Saturday, 30 August 2025

(GUF) YOU MAKE IT, YOU UNMAKE IT

If you make it, you must unmake it.

We produce approximately 460 million tonnes of plastics a year, most with no credible exit strategy. It's time for a polymer antidote rule - every polymer must ship with a proven, scalable end-of-life “antidote” - a disassembly route, a safe chemical breakdown or a guaranteed reuse loop.

No antidote means no market access. Performance bonds, modulated EPR, Digital Product Passports, audited recovery at real-world scale. It's time the plastics industry stopped designing problems and started designing the solutions. (Science Direct) - link - more like this (plastics) - link - more like this (random) - link

Saturday, 16 August 2025

(GUF) THE GENEVA PLASTICS THEATRE


The UN’s plastics summit in Geneva collapsed. The headlines say “failure,” but was there ever really a chance?

On one side, poorer 'politically unimportant' nations, many with little manufacturing, demanding caps on plastic production and curbs on toxic chemicals. On the other, the oil states and petrochemical giants such as Saudi Arabia, Russia, China, South Korea and the US whose profits are plastics.

That’s not a negotiation; that’s an attempted mugging in broad daylight, and the mugger has the lawyers, the lobbyists, and the money. We shouldn’t be surprised it failed, it was always going to. Asking oil-rich nations to sign away their own profit streams is like asking turkeys to vote for Christmas. Instead, they offered the usual distraction: “Don’t worry about production, let’s talk about recycling.”

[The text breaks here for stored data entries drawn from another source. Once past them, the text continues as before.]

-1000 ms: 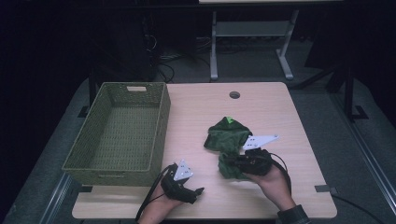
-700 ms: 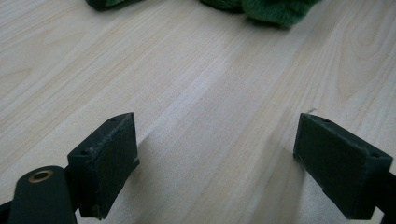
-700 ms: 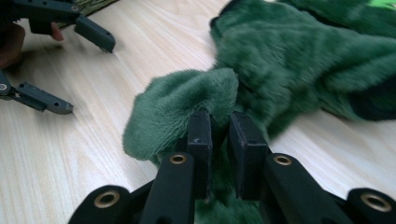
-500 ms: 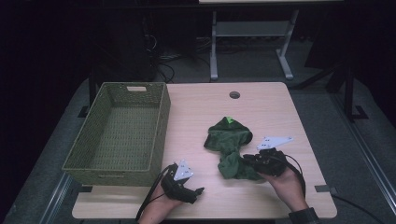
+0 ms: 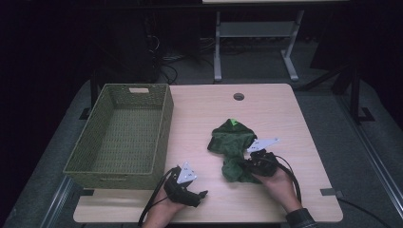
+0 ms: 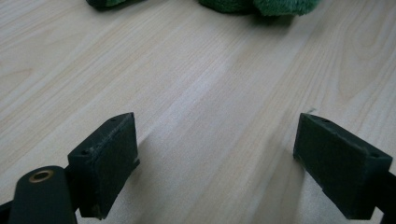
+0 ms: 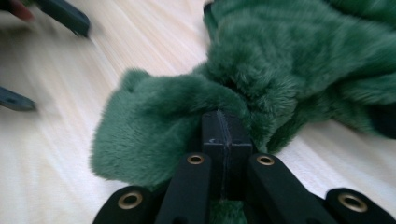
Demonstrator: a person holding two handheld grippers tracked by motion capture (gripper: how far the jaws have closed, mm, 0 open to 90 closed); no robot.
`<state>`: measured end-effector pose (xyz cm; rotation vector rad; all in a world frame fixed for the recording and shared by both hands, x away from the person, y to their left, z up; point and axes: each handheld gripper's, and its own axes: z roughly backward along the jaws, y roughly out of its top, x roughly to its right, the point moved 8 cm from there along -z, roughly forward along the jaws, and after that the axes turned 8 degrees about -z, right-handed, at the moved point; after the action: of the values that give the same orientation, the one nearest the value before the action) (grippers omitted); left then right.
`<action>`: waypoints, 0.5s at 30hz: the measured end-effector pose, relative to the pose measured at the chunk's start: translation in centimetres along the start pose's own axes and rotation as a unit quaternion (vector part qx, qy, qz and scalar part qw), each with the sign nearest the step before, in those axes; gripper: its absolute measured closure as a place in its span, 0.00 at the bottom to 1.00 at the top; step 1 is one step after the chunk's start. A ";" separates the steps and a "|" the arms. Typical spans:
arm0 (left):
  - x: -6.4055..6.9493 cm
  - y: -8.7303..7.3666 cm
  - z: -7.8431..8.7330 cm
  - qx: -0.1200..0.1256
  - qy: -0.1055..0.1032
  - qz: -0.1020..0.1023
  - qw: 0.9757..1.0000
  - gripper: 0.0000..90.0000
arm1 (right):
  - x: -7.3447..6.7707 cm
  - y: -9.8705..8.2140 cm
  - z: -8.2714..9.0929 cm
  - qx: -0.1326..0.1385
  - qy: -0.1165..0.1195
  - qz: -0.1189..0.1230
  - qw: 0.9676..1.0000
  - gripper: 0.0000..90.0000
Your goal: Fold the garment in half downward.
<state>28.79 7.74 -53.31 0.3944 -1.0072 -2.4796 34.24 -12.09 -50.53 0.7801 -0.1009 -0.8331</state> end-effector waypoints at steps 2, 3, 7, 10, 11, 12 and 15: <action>0.0 0.0 0.0 0.000 0.000 0.000 1.000 0.14 | 0.2 -0.2 -0.8 -0.009 -0.003 0.001 1.000 1.00; 0.0 0.0 0.0 0.000 0.000 0.000 1.000 0.14 | 0.3 -0.3 -1.1 -0.013 -0.007 0.003 1.000 1.00; 0.0 0.0 0.0 0.000 -0.001 -0.001 1.000 0.14 | 0.5 -0.6 -1.6 -0.018 -0.007 0.000 1.000 1.00; 0.0 0.0 0.0 0.000 -0.001 -0.001 1.000 0.14 | 0.4 -0.6 -1.5 -0.014 -0.008 0.001 1.000 1.00; 0.0 0.0 0.0 0.000 -0.002 0.000 1.000 0.14 | 0.5 -0.5 -1.2 -0.007 -0.008 0.004 1.000 0.98; 0.0 0.0 0.0 -0.001 -0.002 -0.001 1.000 0.14 | 0.5 -0.3 -0.8 0.001 -0.009 0.001 1.000 0.95; 0.0 0.0 0.0 -0.001 -0.002 -0.001 1.000 0.14 | 0.8 0.2 1.1 0.031 -0.010 -0.006 0.999 0.90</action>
<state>28.80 7.72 -53.30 0.3900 -1.0071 -2.4827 34.50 -13.23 -49.81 0.8316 -0.1414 -0.8528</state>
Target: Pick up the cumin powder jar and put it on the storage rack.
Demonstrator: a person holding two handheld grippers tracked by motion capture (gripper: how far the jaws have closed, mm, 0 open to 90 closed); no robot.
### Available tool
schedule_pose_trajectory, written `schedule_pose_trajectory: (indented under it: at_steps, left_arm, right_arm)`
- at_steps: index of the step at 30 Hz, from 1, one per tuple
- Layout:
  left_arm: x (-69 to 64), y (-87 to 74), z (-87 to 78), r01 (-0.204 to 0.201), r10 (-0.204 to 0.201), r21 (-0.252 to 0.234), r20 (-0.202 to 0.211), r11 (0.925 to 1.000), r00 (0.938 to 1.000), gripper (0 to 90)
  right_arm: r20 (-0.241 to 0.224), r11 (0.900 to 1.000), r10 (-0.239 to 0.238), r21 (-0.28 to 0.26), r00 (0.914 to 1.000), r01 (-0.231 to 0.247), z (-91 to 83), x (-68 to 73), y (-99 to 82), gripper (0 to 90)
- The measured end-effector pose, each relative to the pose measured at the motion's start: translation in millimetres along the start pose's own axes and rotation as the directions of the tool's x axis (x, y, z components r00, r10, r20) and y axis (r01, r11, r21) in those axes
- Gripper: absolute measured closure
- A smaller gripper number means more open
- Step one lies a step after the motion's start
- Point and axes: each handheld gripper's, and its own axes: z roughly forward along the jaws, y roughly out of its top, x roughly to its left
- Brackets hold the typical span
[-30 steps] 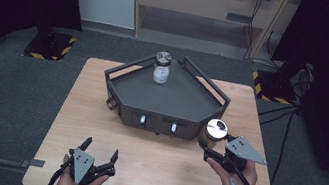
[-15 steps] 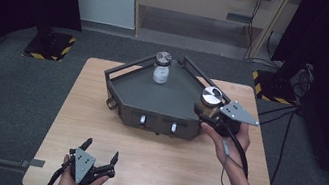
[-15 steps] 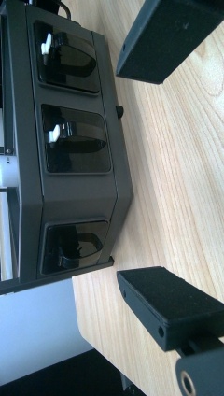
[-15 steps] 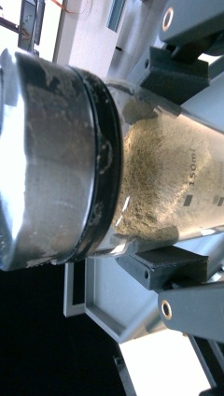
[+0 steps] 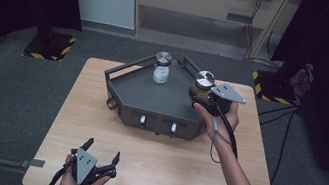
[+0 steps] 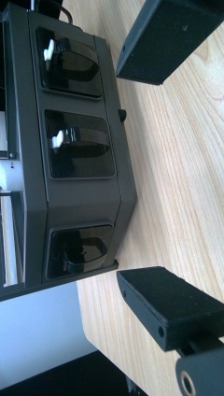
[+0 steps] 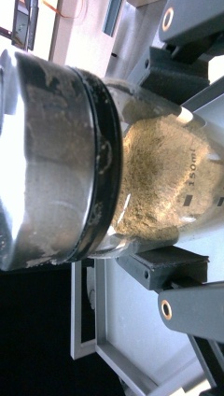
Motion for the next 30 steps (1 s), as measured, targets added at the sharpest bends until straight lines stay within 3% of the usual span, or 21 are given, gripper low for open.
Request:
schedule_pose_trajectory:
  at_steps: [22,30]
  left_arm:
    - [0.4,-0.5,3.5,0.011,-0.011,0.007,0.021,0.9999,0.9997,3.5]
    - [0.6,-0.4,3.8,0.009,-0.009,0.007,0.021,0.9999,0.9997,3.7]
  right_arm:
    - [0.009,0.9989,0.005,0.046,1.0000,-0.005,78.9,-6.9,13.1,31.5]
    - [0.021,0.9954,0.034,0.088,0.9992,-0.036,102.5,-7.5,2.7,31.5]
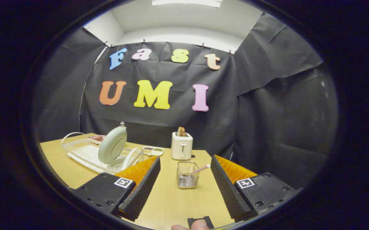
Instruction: Take the plate from the dish rack, then take the spoon from the basket and place it into the plate.
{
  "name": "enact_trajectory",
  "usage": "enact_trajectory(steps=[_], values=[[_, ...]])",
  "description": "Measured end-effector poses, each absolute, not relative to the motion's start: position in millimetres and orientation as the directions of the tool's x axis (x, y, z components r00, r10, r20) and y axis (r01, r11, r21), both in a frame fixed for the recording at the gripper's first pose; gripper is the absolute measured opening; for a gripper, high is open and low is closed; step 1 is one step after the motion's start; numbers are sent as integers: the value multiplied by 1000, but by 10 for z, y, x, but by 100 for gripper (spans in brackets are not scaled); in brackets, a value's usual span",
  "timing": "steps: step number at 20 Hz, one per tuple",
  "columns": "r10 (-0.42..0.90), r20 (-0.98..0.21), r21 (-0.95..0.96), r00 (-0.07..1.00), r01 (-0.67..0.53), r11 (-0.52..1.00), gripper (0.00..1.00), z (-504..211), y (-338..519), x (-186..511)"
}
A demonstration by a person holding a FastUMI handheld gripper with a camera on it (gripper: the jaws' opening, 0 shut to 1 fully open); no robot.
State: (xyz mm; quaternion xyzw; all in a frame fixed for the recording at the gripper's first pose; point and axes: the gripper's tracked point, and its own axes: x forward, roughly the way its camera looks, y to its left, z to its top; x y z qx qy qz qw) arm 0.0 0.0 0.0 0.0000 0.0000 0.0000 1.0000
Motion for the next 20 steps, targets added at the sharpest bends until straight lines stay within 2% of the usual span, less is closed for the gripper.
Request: enact_trajectory(steps=[20], values=[[7,12,56,1000,-7,998,100,-55,36,32]])
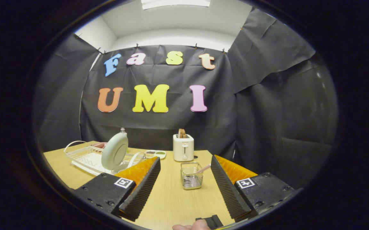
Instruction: Take the plate from the dish rack, then take the spoon from the basket and place it into the plate.
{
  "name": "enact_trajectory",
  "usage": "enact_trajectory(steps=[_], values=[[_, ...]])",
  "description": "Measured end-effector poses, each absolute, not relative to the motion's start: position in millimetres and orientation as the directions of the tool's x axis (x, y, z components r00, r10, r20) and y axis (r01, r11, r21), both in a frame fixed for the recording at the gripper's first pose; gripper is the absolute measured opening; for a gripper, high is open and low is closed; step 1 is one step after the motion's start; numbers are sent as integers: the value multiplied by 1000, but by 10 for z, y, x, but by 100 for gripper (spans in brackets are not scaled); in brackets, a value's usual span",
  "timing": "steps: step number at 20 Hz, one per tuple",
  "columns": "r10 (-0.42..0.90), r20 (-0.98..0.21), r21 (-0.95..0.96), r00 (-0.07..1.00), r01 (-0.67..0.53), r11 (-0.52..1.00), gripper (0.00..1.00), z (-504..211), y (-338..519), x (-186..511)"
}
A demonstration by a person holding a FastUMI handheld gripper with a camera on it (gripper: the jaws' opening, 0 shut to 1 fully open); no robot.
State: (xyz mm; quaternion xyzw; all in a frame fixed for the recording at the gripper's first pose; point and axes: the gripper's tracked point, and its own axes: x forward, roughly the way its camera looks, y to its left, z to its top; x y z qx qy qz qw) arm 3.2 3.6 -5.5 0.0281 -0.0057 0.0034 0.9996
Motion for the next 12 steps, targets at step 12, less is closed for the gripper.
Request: enact_trajectory(steps=[12], values=[[35,28,64,999,-36,997,100,112,195,54]])
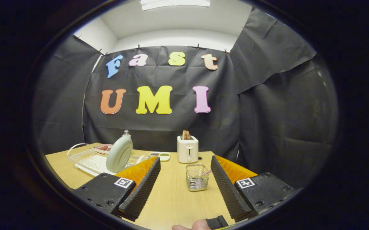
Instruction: Take the plate from the dish rack, then take the spoon from the basket and place it into the plate.
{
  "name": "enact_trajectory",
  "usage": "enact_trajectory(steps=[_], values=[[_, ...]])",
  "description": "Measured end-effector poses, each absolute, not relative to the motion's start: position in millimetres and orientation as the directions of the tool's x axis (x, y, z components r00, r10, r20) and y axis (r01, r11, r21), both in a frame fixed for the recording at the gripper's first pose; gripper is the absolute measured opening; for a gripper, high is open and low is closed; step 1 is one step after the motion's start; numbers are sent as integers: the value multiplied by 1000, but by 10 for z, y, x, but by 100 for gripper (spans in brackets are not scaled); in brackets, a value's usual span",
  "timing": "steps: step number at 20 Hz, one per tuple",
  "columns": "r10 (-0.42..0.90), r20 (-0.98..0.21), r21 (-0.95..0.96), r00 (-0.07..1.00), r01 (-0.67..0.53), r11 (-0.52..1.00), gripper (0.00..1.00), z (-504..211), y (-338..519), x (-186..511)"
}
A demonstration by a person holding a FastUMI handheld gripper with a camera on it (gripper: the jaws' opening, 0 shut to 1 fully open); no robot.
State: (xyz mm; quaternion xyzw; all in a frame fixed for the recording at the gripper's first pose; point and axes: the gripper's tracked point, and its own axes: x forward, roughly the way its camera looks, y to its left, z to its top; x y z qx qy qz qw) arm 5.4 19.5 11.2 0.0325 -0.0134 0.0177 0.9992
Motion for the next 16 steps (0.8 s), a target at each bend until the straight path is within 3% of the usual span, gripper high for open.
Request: enact_trajectory(steps=[16], values=[[184,-51,30,982,-183,983,100,906,795,452]])
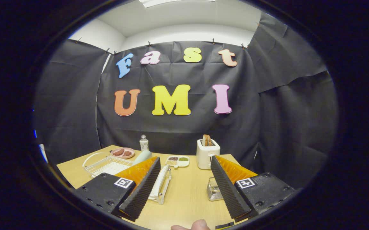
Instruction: Take the plate from the dish rack, then take the spoon from the basket and place it into the plate.
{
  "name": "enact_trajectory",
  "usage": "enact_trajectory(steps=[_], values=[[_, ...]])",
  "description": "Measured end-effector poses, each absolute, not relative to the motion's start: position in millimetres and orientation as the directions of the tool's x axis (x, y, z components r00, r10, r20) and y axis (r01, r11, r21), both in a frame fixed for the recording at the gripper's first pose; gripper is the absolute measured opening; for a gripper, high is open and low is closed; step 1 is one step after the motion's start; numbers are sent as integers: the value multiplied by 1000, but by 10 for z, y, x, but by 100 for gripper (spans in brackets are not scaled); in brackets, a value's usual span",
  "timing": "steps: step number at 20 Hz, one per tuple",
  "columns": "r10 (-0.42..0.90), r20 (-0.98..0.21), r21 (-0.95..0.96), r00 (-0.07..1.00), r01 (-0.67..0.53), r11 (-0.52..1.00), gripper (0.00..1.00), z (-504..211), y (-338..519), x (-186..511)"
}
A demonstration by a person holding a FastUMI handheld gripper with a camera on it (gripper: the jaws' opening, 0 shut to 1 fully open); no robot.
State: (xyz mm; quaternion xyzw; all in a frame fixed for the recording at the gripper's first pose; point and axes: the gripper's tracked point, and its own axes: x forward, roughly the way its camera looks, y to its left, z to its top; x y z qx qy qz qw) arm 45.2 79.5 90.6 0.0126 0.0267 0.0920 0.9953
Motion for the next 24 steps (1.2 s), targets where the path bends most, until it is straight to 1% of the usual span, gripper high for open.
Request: enact_trajectory(steps=[3,6,8,14,21,24], values=[[238,-126,35,963,-235,971,100,915,1061,532],[293,-175,59,940,-288,956,100,1008,1346,666],[315,-213,70,925,-307,949,100,1039,1524,816],[366,-392,121,844,-348,930,100,946,2043,1239],[364,-566,159,740,-335,929,100,623,2348,1610],[362,-620,187,696,-318,930,100,473,2487,1687]])
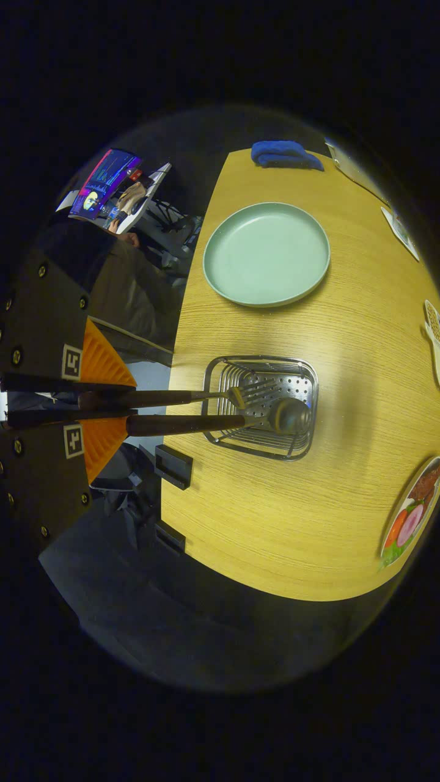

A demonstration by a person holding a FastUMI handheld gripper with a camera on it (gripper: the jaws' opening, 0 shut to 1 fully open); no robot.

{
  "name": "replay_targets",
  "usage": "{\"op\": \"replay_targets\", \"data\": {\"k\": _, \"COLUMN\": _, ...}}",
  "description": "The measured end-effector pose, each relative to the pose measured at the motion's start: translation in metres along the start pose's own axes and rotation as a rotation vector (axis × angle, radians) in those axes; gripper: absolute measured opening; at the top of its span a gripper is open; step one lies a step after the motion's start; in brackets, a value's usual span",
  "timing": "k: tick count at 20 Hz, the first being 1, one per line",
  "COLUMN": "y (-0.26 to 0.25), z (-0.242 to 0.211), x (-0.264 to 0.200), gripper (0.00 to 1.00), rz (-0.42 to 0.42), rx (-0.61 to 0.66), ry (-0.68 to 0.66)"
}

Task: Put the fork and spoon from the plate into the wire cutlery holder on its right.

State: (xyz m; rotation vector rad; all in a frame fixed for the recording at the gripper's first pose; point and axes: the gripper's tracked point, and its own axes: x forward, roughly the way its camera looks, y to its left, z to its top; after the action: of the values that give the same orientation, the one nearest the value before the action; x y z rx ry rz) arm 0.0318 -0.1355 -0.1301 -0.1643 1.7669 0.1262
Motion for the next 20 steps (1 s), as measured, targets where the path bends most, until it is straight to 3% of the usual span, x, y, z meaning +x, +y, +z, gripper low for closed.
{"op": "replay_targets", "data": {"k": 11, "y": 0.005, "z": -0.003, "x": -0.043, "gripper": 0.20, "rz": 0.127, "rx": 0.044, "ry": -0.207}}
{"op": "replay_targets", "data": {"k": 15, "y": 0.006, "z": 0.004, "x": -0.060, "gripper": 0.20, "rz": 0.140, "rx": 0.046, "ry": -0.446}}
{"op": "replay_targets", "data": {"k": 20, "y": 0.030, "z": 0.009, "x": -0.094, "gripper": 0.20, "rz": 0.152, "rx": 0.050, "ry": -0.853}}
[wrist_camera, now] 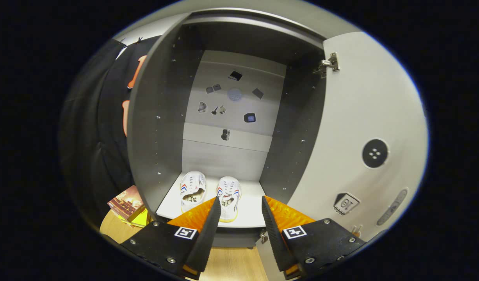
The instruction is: Open the shoe cabinet door, grab the shoes and put them into the shoe cabinet, then close the shoe cabinet door.
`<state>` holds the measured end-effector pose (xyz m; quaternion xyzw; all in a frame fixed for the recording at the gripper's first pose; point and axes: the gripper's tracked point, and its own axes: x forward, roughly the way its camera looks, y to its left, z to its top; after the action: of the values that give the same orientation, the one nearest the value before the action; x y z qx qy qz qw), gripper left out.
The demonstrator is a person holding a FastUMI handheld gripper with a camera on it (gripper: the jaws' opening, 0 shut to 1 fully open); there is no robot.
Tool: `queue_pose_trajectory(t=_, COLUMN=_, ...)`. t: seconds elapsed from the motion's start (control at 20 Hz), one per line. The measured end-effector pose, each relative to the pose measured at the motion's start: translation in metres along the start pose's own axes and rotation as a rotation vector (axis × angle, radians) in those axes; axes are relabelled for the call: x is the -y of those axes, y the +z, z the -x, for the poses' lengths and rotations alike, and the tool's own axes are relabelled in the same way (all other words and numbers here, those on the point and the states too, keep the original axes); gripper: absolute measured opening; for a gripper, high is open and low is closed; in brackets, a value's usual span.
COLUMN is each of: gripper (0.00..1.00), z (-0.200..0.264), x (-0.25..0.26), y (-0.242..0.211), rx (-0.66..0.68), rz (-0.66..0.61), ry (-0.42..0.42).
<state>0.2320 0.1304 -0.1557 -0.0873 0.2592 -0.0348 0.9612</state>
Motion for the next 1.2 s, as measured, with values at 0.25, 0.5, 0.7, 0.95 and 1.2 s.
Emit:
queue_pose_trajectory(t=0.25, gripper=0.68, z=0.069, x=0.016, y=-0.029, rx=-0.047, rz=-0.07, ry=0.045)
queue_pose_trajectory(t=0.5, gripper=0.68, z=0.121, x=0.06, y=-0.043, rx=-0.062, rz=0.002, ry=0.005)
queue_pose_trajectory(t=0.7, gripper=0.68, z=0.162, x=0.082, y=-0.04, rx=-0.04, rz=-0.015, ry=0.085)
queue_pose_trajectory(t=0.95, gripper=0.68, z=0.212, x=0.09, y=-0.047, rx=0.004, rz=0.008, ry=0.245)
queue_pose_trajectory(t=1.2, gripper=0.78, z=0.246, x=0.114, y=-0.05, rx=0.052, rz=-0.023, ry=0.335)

Meanwhile, global plastic output exceeds 470 million tonnes a year - of which approx. 428 million tonnes end up incinerated, landfilled, dumped, or leaked into the environment. Of the 9% allegedly recycled, much is “downcycled” into lower-grade products (hardly circular) -

So while poorer countries choke on the waste, richer oil states bank the cash and the “solution” is to have another round of talks, sometime, somewhere, maybe, yawn.

Unless there’s a mechanism that actually costs the petrochemical powers money when they keep the tap open, this treaty will be talked to death and while we wait, plastic will keep pouring into rivers, oceans, food chains, lungs, and bloodstreams.

This isn’t a treaty on plastics. It’s a treaty on power and until we call it that, we’re kidding ourselves. Flying thousands of delegates around the globe to “negotiate” an outcome that was never politically possible is theatre, not progress. Reappraisal is overdue because as long as we keep pretending these talks are about plastics, the real crisis; production, waste, health, climate, keeps accelerating, unchecked. Who makes plastic - link - plastic recycling - link - more like this (treaty) - link

Sunday, 10 August 2025

(GUF) rPET


There simply isn’t enough recycled plastic to match the sky-high marketing claims flooding supermarket shelves. For rPET to be more than a PR badge, it needs to be available, affordable, and allocated strategically- not just to tick ESG boxes, but to serve genuine operational needs.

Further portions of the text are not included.